Better Economic Prospects, Not Incarceration, Behind US Crime Decline

This article was featured in our weekly newsletter, the Liberator Online. To receive it in your inbox, sign up here.

For the past two decades, crime in the United States has declined considerably. Compared to the crime rate of the early 1990s, US crime rates have fallen about half while violent crime has fallen by 51 percent. Between 1991 and now, property crime has fallen by 43 percent.

Sign But while many understand that better economic prospects tend to help keep the crime rate low, many tend to attribute the considerable reduction to a series of factors that, when closely reviewed, have little to do with safety.
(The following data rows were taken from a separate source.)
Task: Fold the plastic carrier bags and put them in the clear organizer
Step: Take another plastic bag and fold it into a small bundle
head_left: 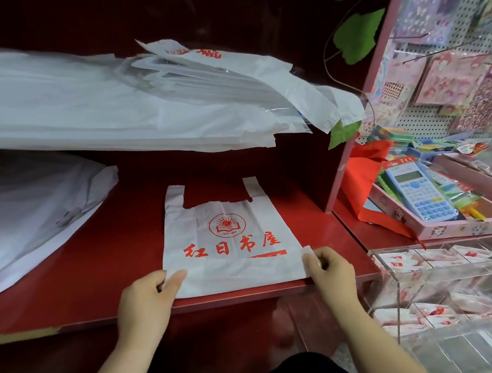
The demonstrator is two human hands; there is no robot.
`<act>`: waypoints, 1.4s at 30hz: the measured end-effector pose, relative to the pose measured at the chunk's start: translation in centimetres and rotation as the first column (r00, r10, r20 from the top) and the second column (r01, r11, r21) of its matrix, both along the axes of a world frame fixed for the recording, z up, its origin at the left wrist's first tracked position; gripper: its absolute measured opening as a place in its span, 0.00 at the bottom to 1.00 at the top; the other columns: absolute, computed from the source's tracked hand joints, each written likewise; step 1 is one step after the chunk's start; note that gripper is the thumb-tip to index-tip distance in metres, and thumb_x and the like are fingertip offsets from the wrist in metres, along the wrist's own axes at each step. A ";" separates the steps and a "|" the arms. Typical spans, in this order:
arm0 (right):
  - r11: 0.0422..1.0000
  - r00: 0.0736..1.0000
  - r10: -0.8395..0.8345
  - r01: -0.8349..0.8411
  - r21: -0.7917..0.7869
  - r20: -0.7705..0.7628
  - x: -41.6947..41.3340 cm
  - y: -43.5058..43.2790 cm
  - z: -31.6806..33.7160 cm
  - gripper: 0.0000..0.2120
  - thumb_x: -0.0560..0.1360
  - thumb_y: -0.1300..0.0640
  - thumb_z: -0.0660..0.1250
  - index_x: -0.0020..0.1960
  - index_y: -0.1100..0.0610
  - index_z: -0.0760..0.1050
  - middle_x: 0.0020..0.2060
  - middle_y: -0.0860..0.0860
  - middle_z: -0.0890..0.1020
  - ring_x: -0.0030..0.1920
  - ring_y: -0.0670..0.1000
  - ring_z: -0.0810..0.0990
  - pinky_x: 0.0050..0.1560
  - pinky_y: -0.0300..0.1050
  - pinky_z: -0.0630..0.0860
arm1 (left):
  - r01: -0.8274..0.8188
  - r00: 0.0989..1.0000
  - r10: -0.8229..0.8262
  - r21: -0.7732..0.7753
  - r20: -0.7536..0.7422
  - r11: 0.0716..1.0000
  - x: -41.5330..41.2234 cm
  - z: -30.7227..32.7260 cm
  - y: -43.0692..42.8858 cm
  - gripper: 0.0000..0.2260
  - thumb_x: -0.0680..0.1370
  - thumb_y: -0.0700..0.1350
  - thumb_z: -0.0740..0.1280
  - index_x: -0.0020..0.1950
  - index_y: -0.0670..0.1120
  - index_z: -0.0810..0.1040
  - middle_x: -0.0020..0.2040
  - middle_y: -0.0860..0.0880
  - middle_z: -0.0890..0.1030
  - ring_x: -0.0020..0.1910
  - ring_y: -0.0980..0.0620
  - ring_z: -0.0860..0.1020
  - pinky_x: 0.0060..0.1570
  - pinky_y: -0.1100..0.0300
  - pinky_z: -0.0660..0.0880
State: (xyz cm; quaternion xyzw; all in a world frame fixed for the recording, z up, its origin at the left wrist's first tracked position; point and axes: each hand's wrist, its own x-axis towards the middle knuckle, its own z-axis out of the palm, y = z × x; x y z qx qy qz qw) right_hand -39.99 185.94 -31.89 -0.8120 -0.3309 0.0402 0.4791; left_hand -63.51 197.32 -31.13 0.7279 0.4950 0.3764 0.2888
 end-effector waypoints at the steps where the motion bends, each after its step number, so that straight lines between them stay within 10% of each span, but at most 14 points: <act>1: 0.999 0.999 -0.030 0.031 -0.016 0.033 -0.3 0.2 0.0 0.11 0.74 0.62 0.65 0.33 0.57 0.70 0.23 0.47 0.69 0.33 0.55 0.67 0.43 0.47 0.66 | -0.017 0.999 0.017 0.015 -0.031 1.000 0.1 0.0 -0.1 0.25 0.73 0.43 0.70 0.27 0.45 0.55 0.25 0.49 0.54 0.27 0.48 0.55 0.30 0.54 0.49; 8: 0.975 0.960 -0.066 0.120 -0.189 0.272 -1.1 1.0 0.6 0.08 0.76 0.57 0.61 0.43 0.58 0.77 0.38 0.52 0.82 0.45 0.59 0.77 0.41 0.46 0.55 | -0.117 0.977 0.131 0.090 -0.167 0.989 0.5 -0.5 0.1 0.11 0.71 0.42 0.73 0.33 0.37 0.78 0.21 0.55 0.61 0.29 0.46 0.66 0.37 0.55 0.63; 12: 0.930 0.909 0.012 0.143 -0.338 0.417 -0.8 1.9 1.0 0.12 0.78 0.51 0.58 0.50 0.53 0.78 0.44 0.52 0.83 0.49 0.55 0.78 0.43 0.45 0.55 | -0.149 0.967 0.159 0.063 -0.201 0.987 0.6 -0.5 0.0 0.05 0.72 0.40 0.72 0.41 0.37 0.81 0.30 0.40 0.78 0.30 0.47 0.66 0.46 0.51 0.67; 20: 0.901 0.927 0.059 0.111 -0.420 0.371 0.2 3.1 1.7 0.12 0.78 0.49 0.58 0.46 0.50 0.79 0.41 0.51 0.83 0.47 0.54 0.78 0.50 0.44 0.62 | -0.129 0.943 0.184 0.205 -0.277 0.970 1.0 0.7 -0.1 0.16 0.73 0.39 0.69 0.60 0.38 0.74 0.37 0.42 0.79 0.37 0.41 0.77 0.51 0.45 0.67; 25: 0.900 0.915 0.084 0.101 -0.425 0.394 -0.1 3.7 1.1 0.11 0.78 0.51 0.58 0.49 0.49 0.79 0.42 0.49 0.84 0.47 0.52 0.79 0.51 0.43 0.61 | 0.401 0.884 -0.174 0.510 -0.435 0.761 3.8 -0.6 -2.2 0.18 0.81 0.53 0.49 0.59 0.47 0.74 0.52 0.44 0.82 0.56 0.47 0.72 0.60 0.51 0.59; 29: 0.877 0.925 0.097 0.096 -0.470 0.369 -0.1 4.0 1.4 0.11 0.78 0.50 0.58 0.50 0.51 0.78 0.42 0.50 0.83 0.47 0.53 0.79 0.50 0.43 0.61 | 0.559 0.600 -0.329 0.088 -0.729 0.824 5.5 -0.8 -2.8 0.36 0.79 0.63 0.36 0.63 0.46 0.77 0.64 0.47 0.75 0.64 0.51 0.73 0.67 0.53 0.60; 33: 0.924 0.799 -0.043 0.260 -0.281 0.599 -1.7 4.4 1.0 0.11 0.70 0.56 0.59 0.50 0.57 0.75 0.39 0.53 0.82 0.41 0.58 0.79 0.43 0.48 0.71 | 0.542 0.527 -0.335 0.005 -0.781 0.840 5.9 -0.5 -3.0 0.36 0.77 0.65 0.50 0.76 0.50 0.39 0.71 0.52 0.32 0.74 0.51 0.36 0.70 0.52 0.34; 38: 0.958 0.687 0.269 -0.266 -0.112 0.675 -5.3 3.9 -1.3 0.14 0.73 0.56 0.56 0.55 0.56 0.74 0.56 0.55 0.80 0.59 0.53 0.73 0.58 0.47 0.69 | 0.471 0.526 -0.282 0.000 -0.802 0.882 6.0 -0.4 -2.8 0.37 0.75 0.63 0.58 0.76 0.55 0.40 0.76 0.47 0.36 0.74 0.46 0.36 0.70 0.49 0.34; 42: 0.897 0.655 0.420 -0.193 -0.398 0.628 -4.9 2.8 -1.7 0.30 0.81 0.45 0.40 0.52 0.53 0.81 0.52 0.48 0.83 0.53 0.48 0.81 0.49 0.48 0.78 | 0.462 0.518 -0.301 -0.034 -0.801 0.886 5.2 -0.1 -2.3 0.39 0.74 0.65 0.58 0.75 0.57 0.37 0.75 0.48 0.35 0.74 0.47 0.35 0.70 0.50 0.35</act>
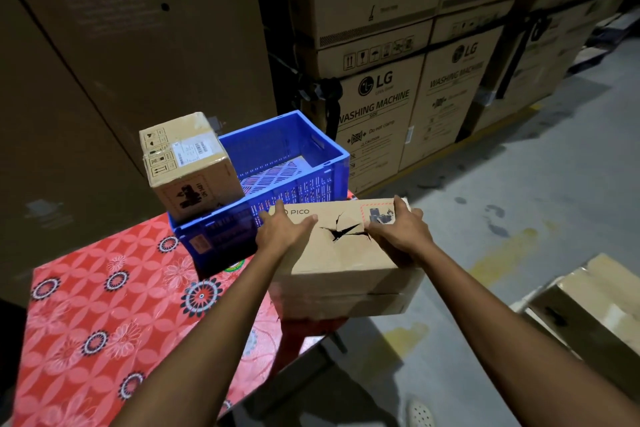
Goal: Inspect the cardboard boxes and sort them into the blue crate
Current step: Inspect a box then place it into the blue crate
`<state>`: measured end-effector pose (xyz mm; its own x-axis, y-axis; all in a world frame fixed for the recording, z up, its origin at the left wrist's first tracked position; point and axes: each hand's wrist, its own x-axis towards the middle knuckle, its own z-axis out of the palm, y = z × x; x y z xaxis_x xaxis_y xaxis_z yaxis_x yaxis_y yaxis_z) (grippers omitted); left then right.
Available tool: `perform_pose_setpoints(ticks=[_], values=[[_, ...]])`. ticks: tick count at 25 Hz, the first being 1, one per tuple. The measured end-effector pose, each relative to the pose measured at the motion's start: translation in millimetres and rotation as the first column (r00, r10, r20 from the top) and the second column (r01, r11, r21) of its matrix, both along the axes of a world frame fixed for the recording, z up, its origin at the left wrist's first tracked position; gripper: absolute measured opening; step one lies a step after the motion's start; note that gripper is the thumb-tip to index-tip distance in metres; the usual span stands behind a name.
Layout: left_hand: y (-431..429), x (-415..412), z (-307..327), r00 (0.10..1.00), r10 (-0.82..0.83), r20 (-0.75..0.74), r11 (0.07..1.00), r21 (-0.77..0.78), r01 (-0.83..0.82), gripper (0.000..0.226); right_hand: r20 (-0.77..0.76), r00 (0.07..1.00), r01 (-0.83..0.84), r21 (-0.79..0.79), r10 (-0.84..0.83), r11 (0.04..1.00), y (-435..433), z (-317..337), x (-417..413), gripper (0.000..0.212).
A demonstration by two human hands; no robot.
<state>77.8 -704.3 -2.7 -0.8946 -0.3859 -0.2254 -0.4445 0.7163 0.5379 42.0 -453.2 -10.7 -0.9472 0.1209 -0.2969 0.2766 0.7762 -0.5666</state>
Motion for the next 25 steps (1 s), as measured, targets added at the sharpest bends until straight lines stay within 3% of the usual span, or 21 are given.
perform_pose_setpoints(ticks=[6, 11, 14, 17, 19, 21, 25], values=[[2.2, 6.8, 13.1, 0.986, -0.043, -0.160, 0.999, 0.016, 0.046, 0.068, -0.094, 0.986, 0.130, -0.068, -0.136, 0.989, 0.7, 15.3, 14.8, 0.091], [0.8, 14.2, 19.3, 0.926, 0.140, -0.350, 0.962, 0.271, -0.043, 0.045, -0.270, 0.904, 0.271, -0.242, -0.333, 0.932, -1.2, 31.8, 34.1, 0.057], [-0.6, 28.9, -10.6, 0.922, 0.195, -0.335, 0.933, 0.353, -0.069, 0.034, -0.217, 0.899, 0.317, -0.277, -0.381, 0.907, -4.7, 5.3, 55.3, 0.048], [-1.4, 48.7, -45.8, 0.952, 0.170, -0.257, 0.930, 0.362, -0.068, 0.030, -0.124, 0.921, 0.338, -0.216, -0.369, 0.916, -4.2, -32.8, 79.0, 0.044], [-5.6, 56.0, -64.9, 0.972, 0.127, -0.199, 0.942, 0.332, -0.055, 0.033, -0.075, 0.935, 0.330, -0.165, -0.346, 0.929, -3.8, -51.3, 87.2, 0.044], [-10.4, 54.6, -71.3, 0.987, 0.071, -0.147, 0.955, 0.294, -0.025, 0.055, -0.064, 0.946, 0.309, -0.120, -0.318, 0.943, -4.7, -57.2, 86.5, 0.050], [-9.4, 34.1, -64.2, 0.999, -0.034, -0.031, 0.975, 0.218, 0.040, 0.099, -0.032, 0.973, 0.228, 0.009, -0.227, 0.974, -11.1, -56.7, 69.5, 0.089]])
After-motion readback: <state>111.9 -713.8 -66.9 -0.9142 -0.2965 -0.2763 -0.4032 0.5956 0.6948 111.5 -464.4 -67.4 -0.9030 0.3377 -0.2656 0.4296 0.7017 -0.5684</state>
Some of the most common arguments brought up by experts include the expansion of enforcement agencies, “tough on crime” policies, and increasing incarceration rates. Some have even gone as far as claiming that legalized abortions had helped to boost safety, ignoring the fact that abortion rates have declined over the past decades.

But according to research on the subject by New York University School of Law’s Brennan Center for Justice, socio-economic factors, not mass incarceration, has helped reduce the crime rates across the country.

According to the paper, increasing incarceration has had no effect on the drop in crime rates since 2000. When it comes to violent crime, the rate is also close to zero. States like Texas, California, Michigan, New Jersey, and New York have all seen a drop in crime as incarceration rates have also dropped.

Between 2000 and 2013, the study concludes, growth in income and decreased alcohol consumption have been the top factors responsible for the drop in crime, along with a boost in consumer confidence. Between 1990 and 1999, factors that helped to push crime rates down included decreased unemployment, growth in income, decreased alcohol consumption, and increased incarceration and police numbers.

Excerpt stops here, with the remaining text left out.